WORK ORDER >> Locate every line below that contains the word "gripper" and copy it.

***

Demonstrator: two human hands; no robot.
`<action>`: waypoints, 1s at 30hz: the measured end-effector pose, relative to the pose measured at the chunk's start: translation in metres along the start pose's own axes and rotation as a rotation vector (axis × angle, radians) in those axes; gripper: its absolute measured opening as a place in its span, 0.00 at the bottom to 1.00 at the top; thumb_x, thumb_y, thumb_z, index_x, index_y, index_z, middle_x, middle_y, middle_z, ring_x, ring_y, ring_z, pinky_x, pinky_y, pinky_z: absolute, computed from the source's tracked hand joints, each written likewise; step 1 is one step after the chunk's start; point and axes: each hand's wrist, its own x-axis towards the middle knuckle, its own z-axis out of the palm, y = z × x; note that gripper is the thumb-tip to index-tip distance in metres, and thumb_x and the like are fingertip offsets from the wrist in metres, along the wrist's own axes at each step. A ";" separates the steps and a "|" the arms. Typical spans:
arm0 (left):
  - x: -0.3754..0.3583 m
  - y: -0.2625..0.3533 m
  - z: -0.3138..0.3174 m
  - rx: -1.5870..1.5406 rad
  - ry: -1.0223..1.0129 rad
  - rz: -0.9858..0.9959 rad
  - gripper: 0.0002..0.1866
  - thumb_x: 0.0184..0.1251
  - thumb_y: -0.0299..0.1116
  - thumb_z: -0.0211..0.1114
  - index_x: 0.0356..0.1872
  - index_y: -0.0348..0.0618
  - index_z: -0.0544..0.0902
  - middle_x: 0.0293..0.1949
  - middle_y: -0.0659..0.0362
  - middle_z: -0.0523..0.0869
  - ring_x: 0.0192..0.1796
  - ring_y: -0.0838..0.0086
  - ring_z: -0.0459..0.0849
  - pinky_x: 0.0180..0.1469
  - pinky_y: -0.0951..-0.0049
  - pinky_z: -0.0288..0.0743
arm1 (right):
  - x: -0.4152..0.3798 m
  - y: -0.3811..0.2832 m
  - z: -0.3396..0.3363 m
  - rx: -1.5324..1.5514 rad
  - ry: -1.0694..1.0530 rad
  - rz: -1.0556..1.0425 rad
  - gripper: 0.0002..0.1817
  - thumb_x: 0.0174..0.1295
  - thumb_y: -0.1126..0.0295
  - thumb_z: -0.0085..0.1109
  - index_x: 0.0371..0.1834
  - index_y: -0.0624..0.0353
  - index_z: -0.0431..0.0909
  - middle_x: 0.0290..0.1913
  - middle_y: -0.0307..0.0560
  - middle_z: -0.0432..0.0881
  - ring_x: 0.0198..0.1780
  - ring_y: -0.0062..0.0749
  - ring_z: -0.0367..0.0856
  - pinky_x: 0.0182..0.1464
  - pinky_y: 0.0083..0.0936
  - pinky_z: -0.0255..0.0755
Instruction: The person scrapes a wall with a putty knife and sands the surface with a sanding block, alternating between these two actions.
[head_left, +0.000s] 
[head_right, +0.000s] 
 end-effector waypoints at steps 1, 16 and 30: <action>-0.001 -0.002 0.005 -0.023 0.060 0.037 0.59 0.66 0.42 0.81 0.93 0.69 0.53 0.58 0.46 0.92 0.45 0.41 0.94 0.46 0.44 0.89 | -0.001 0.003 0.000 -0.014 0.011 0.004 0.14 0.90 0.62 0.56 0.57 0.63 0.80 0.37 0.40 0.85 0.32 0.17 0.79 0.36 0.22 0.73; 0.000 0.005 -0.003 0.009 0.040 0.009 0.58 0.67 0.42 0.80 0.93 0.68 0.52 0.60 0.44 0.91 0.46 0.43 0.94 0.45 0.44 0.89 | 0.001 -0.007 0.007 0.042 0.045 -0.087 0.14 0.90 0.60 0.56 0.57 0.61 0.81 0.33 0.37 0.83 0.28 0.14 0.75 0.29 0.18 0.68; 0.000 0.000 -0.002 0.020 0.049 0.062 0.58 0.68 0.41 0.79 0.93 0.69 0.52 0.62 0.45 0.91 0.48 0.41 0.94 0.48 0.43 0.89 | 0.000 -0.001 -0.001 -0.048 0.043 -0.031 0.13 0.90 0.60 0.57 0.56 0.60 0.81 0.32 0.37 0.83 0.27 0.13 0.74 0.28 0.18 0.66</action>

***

SOLUTION TO THE PROBLEM >>
`<action>`: waypoints, 1s at 30hz: the measured end-effector pose, relative to the pose measured at the chunk's start: translation in metres along the start pose's own axes and rotation as a rotation vector (axis × angle, radians) in those axes; gripper: its absolute measured opening as a place in its span, 0.00 at the bottom to 1.00 at the top; thumb_x, thumb_y, thumb_z, index_x, index_y, index_z, middle_x, middle_y, middle_z, ring_x, ring_y, ring_z, pinky_x, pinky_y, pinky_z: absolute, computed from the source's tracked hand joints, each written likewise; step 1 is one step after the chunk's start; point and axes: each hand's wrist, its own x-axis towards the middle knuckle, its own z-axis out of the palm, y = z × x; note that gripper is the thumb-tip to index-tip distance in metres, and thumb_x and the like are fingertip offsets from the wrist in metres, along the wrist's own axes at each step. A ";" separates the steps and a "|" the arms. Typical spans:
  - gripper: 0.0002..0.1866
  - gripper: 0.0002..0.1817

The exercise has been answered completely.